▸ What you will do
Nothing may be left out of the listing below but its images; repeat the rest exactly.
*** Opening of Record excerpts ***
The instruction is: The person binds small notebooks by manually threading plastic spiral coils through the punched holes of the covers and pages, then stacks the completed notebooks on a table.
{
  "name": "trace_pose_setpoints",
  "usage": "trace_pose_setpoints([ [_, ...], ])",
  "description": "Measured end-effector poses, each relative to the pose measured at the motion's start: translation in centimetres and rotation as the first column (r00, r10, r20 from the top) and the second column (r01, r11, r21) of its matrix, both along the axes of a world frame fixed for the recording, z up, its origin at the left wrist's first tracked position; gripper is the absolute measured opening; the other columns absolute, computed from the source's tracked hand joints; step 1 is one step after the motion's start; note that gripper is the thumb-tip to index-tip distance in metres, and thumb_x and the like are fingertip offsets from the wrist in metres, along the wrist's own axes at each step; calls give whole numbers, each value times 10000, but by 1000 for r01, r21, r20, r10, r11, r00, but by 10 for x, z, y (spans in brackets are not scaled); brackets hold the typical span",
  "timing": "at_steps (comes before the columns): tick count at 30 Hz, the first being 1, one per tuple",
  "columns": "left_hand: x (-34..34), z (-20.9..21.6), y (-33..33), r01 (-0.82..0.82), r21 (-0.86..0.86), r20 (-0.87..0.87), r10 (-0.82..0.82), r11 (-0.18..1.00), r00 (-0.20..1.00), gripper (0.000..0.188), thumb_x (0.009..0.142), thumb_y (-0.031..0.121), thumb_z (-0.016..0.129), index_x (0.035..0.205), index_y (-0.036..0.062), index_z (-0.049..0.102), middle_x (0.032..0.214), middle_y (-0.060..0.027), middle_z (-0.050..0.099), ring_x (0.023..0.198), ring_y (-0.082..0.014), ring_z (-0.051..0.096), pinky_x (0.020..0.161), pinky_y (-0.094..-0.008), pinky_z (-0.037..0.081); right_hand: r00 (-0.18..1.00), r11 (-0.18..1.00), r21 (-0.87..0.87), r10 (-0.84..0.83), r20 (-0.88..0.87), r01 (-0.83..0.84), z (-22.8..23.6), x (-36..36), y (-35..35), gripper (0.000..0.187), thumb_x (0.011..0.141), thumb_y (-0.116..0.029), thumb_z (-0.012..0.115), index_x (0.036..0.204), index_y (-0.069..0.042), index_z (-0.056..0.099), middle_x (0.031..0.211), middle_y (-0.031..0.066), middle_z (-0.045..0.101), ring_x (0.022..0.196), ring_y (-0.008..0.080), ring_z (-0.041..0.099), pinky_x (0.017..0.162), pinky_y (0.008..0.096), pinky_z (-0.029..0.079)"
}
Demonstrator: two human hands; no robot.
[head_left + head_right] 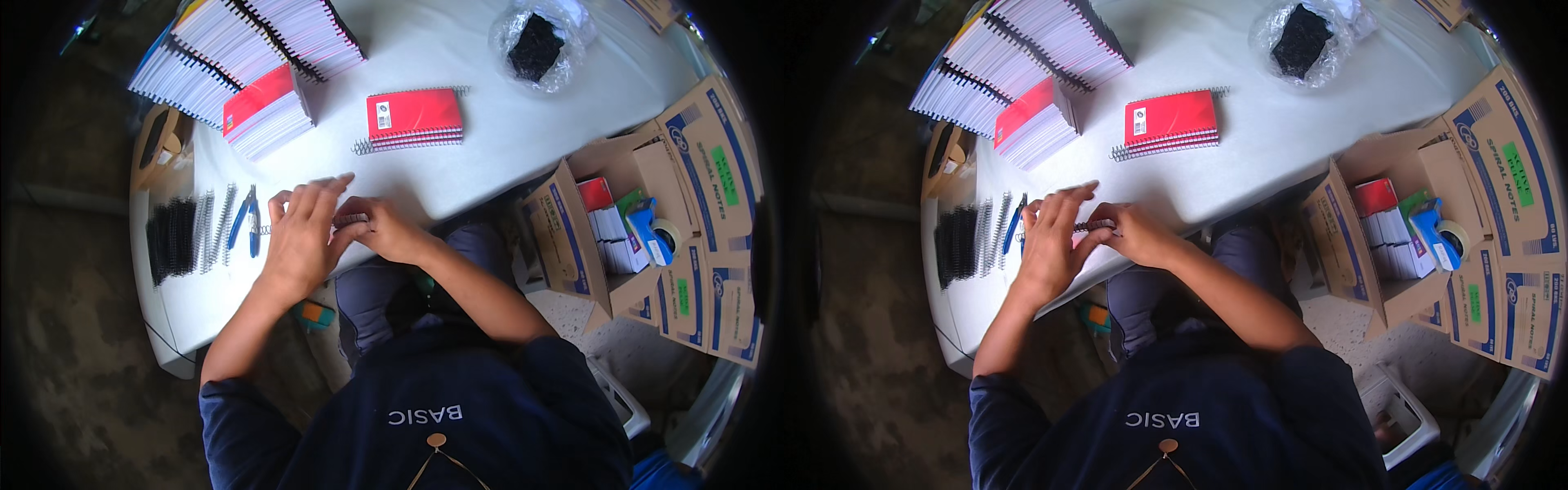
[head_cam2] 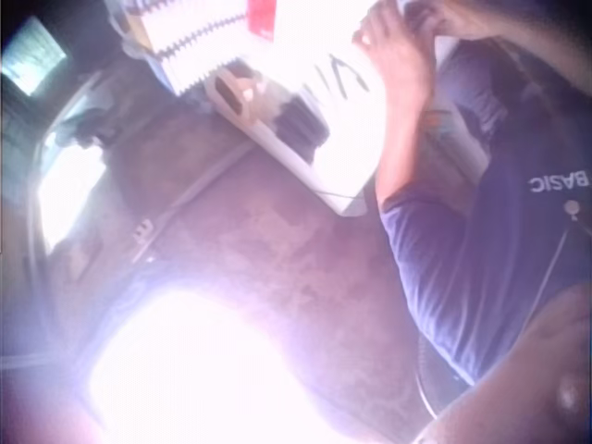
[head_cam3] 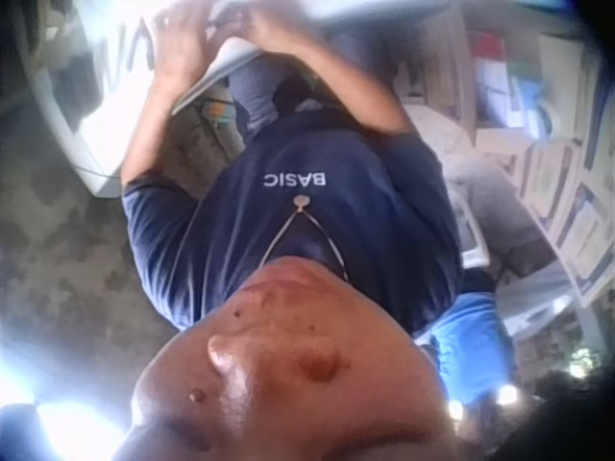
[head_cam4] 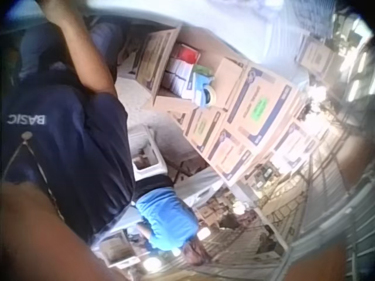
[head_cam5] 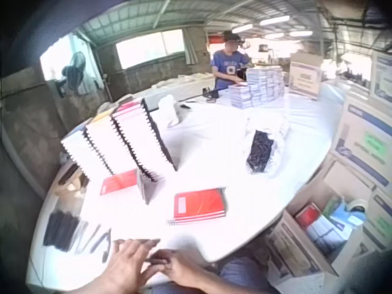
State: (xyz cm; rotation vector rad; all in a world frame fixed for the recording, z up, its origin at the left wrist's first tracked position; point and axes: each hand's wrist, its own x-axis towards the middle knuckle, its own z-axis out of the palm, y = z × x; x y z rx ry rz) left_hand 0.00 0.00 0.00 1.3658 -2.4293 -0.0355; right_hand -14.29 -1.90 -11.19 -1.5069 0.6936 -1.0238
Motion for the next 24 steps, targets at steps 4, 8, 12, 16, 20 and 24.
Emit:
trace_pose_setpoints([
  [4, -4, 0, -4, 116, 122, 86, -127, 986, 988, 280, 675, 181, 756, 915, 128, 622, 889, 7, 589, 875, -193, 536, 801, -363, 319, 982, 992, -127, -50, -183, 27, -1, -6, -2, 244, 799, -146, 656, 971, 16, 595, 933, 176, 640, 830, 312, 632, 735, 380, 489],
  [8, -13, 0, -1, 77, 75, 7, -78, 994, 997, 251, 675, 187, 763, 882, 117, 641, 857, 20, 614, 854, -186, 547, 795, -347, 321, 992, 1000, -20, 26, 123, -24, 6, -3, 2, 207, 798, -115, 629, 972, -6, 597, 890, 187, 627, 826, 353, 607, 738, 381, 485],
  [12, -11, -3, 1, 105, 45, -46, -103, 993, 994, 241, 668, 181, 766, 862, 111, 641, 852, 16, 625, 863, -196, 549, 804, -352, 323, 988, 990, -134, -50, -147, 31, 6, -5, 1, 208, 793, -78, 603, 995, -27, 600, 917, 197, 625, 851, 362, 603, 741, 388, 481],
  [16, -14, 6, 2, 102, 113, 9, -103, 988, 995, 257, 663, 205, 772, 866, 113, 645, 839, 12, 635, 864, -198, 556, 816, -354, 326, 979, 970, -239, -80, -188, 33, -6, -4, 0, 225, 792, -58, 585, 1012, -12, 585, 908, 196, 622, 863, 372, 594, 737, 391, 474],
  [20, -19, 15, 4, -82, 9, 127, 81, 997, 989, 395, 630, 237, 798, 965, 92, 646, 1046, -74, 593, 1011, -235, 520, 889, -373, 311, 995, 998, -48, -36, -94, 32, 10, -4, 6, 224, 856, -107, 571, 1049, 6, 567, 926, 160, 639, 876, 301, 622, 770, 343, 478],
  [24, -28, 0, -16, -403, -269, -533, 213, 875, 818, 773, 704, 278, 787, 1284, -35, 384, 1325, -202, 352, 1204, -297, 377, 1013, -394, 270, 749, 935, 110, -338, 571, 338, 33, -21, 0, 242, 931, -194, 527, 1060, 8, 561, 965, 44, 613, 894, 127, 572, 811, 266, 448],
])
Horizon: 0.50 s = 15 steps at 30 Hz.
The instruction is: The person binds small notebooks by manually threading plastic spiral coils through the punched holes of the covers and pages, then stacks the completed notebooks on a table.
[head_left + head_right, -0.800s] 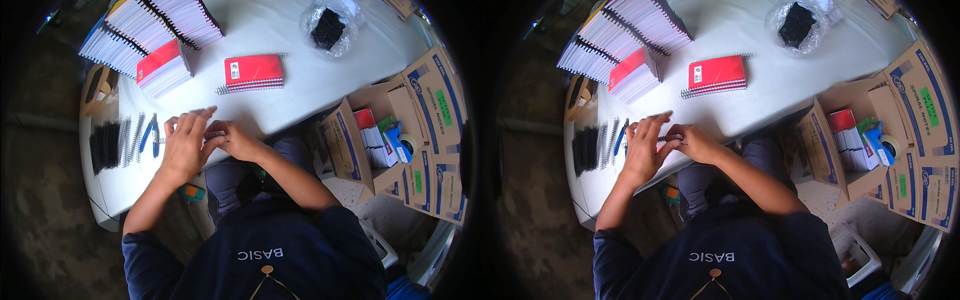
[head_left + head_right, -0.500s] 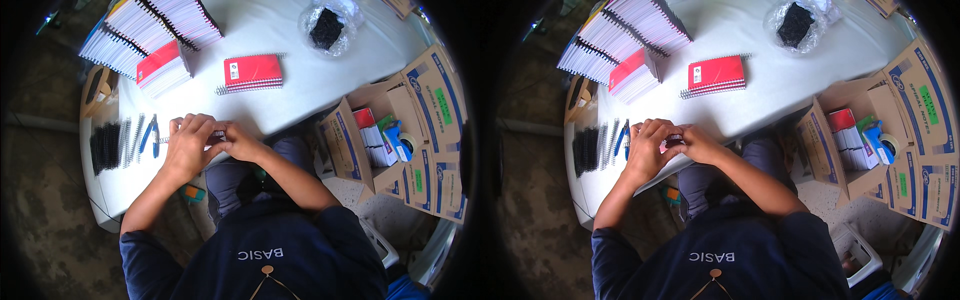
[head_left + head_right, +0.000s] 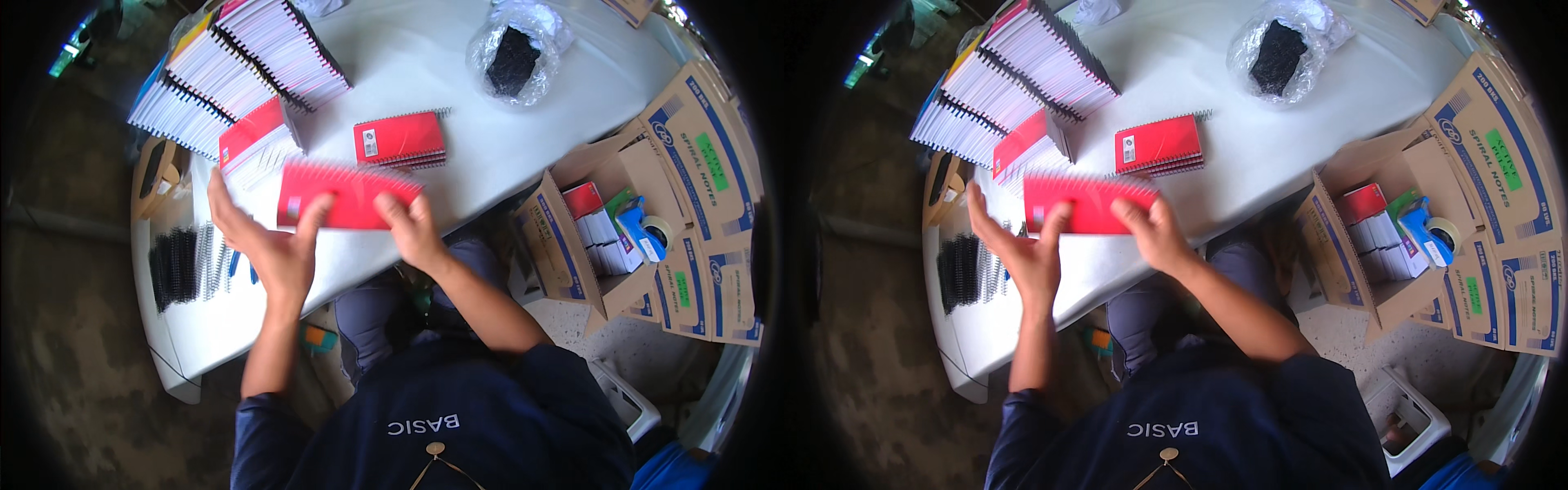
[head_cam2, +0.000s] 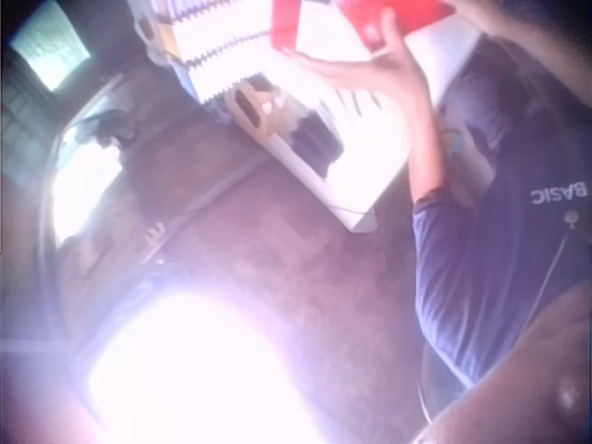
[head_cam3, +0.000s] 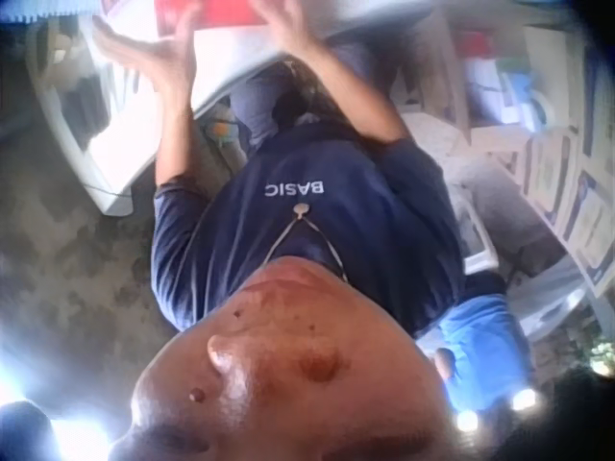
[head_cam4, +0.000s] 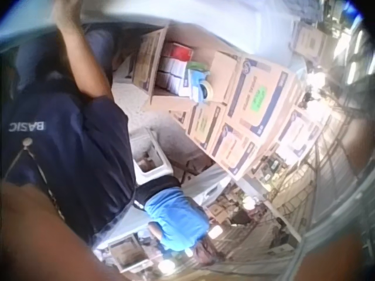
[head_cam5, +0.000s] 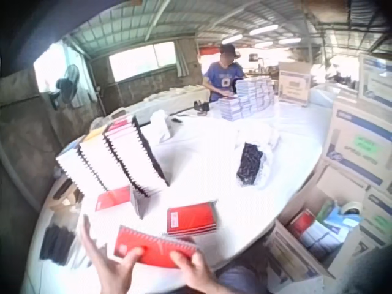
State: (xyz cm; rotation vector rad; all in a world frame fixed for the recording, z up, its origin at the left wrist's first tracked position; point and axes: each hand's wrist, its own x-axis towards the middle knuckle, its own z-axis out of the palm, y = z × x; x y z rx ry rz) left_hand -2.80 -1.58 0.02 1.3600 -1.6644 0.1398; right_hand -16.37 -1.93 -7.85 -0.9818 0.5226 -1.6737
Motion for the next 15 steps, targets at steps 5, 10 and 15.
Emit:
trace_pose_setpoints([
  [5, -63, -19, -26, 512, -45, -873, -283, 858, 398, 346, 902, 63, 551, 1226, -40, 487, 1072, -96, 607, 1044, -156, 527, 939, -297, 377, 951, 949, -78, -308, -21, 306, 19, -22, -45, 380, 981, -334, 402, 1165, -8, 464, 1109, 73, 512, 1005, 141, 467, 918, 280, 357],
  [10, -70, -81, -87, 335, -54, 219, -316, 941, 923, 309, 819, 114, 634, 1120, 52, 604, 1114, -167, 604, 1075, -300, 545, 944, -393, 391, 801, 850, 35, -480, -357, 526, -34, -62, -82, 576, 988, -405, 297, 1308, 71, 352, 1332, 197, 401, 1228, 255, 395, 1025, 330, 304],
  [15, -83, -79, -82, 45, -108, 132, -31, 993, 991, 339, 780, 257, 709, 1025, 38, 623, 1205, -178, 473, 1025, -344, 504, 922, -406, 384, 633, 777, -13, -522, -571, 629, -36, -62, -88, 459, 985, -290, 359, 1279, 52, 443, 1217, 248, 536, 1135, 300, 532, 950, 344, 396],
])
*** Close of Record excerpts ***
▸ Answer box
The instruction is: The person binds small notebooks by manually threading plastic spiral coils through the punched holes of the covers and pages, then stacks the completed notebooks on a table.
{
  "name": "trace_pose_setpoints",
  "usage": "trace_pose_setpoints([ [_, ...], ])",
  "description": "Measured end-effector poses, each relative to the pose measured at the motion's start: translation in centimetres and rotation as the first column (r00, r10, r20 from the top) and the second column (r01, r11, r21) of its matrix, both along the axes of a world frame fixed for the recording, z up, its origin at the left wrist's first tracked position; gripper is the absolute measured opening; the other columns absolute, computed from the source's tracked hand joints; step 1 is one step after the motion's start; note that gripper is the thumb-tip to index-tip distance in metres, and thumb_x and the like are fingertip offsets from the wrist in metres, along the wrist's own axes at each step; calls give whole numbers, each value times 10000, but by 1000 for r01, r21, r20, r10, r11, r00, but by 10 for x, z, y (spans in brackets are not scaled); brackets hold the typical span",
  "timing": "at_steps (comes before the columns): tick count at 30 Hz, the first being 1, one per tuple",
  "columns": "left_hand: x (-34..34), z (-20.9..21.6), y (-33..33), r01 (-0.82..0.82), r21 (-0.86..0.86), r20 (-0.87..0.87), r10 (-0.82..0.82), r11 (-0.18..1.00), r00 (-0.20..1.00), gripper (0.000..0.188), thumb_x (0.009..0.142), thumb_y (-0.031..0.121), thumb_z (-0.016..0.129), index_x (0.035..0.205), index_y (-0.036..0.062), index_z (-0.049..0.102), middle_x (0.032..0.214), middle_y (-0.060..0.027), middle_z (-0.050..0.099), ring_x (0.023..0.198), ring_y (-0.082..0.014), ring_z (-0.051..0.096), pinky_x (0.020..0.161), pinky_y (-0.094..-0.008), pinky_z (-0.037..0.081); right_hand: r00 (-0.18..1.00), r11 (-0.18..1.00), r21 (-0.87..0.87), r10 (-0.84..0.83), r20 (-0.88..0.87), r01 (-0.83..0.84), z (-22.8..23.6), x (-36..36), y (-35..35), gripper (0.000..0.187), thumb_x (0.011..0.141), thumb_y (-0.116..0.029), thumb_z (-0.012..0.115), index_x (0.036..0.204), index_y (-0.069..0.042), index_z (-0.056..0.099), middle_x (0.031..0.211), middle_y (-0.031..0.066), middle_z (-0.045..0.101), ring_x (0.022..0.196), ring_y (-0.008..0.080), ring_z (-0.041..0.099), pinky_x (0.017..0.162), pinky_y (0.008..0.096), pinky_z (-0.029..0.079)"
}
Demonstrator: two human hands; no robot.
[head_left + head_right] 
[head_cam2] 
[head_cam3] 
[head_cam4] 
[head_cam5] 
State: (xyz cm; rotation vector rad; all in a world frame fixed for the recording, z up, its origin at the left wrist's first tracked position; point and axes: each hand's wrist, its own x-axis towards the middle knuckle, its own z-axis out of the palm, y = z × x; x y z rx ry rz) left_hand 0.00 0.00 0.00 1.3658 -2.4293 -0.0355; right_hand -14.29 -1.90 -11.19 -1.5069 0.6936 -1.0238
Motion for the next 24 steps, targets at steps 4, 8, 12, 16, 20 and 24.
Emit:
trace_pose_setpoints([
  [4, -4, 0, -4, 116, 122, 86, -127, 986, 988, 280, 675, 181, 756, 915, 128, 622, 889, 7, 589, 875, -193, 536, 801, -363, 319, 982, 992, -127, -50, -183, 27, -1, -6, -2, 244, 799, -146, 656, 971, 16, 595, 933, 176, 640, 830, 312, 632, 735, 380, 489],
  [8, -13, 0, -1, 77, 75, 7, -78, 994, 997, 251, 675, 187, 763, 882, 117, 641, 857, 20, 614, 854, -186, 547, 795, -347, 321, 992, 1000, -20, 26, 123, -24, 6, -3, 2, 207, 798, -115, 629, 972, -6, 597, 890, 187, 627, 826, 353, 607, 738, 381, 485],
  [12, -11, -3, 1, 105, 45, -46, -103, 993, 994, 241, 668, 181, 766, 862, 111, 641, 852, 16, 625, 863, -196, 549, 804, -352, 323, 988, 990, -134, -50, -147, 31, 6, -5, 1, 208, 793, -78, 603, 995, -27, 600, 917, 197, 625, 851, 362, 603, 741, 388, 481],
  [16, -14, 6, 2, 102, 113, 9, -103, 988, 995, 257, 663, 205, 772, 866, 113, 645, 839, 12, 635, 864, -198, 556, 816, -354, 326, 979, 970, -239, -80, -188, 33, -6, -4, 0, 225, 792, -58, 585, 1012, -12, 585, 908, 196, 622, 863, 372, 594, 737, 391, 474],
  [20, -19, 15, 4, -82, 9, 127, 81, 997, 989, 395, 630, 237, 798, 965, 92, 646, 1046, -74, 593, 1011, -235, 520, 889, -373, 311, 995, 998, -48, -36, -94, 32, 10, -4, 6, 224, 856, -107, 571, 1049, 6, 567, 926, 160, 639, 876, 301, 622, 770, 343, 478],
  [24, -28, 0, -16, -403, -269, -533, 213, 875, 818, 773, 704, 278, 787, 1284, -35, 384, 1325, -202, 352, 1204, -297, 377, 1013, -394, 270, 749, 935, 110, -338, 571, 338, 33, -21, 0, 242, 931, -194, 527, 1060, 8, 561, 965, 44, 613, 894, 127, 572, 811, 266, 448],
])
Horizon: 0.50 s = 15 steps at 30 Hz.
The instruction is: The person binds small notebooks by manually threading plastic spiral coils through the punched holes of the covers and pages, then stacks the completed notebooks on a table.
[head_left + head_right, -0.800s] 
[head_left + head_right, -0.500s] 
[head_left + head_right, +0.000s] 
[head_cam2, +0.000s] 
[head_cam3, +0.000s] 
[head_cam4, +0.000s] 
[head_cam5, +0.000s] 
State: (xyz cm; rotation vector rad; all in a world frame fixed for the recording, z up, its origin at the left wrist's first tracked position; point and axes: each hand's wrist, its own x-axis towards the middle knuckle, its own z-axis out of the palm, y = z × x; x y z rx ry rz) left_hand -2.80 -1.58 0.02 1.3600 -1.6644 0.1398; right_hand -16.37 -1.93 -7.85 -0.9818 0.5226 -1.6737
Motion for the next 15 steps, targets at steps 5, 10 and 15.
Emit:
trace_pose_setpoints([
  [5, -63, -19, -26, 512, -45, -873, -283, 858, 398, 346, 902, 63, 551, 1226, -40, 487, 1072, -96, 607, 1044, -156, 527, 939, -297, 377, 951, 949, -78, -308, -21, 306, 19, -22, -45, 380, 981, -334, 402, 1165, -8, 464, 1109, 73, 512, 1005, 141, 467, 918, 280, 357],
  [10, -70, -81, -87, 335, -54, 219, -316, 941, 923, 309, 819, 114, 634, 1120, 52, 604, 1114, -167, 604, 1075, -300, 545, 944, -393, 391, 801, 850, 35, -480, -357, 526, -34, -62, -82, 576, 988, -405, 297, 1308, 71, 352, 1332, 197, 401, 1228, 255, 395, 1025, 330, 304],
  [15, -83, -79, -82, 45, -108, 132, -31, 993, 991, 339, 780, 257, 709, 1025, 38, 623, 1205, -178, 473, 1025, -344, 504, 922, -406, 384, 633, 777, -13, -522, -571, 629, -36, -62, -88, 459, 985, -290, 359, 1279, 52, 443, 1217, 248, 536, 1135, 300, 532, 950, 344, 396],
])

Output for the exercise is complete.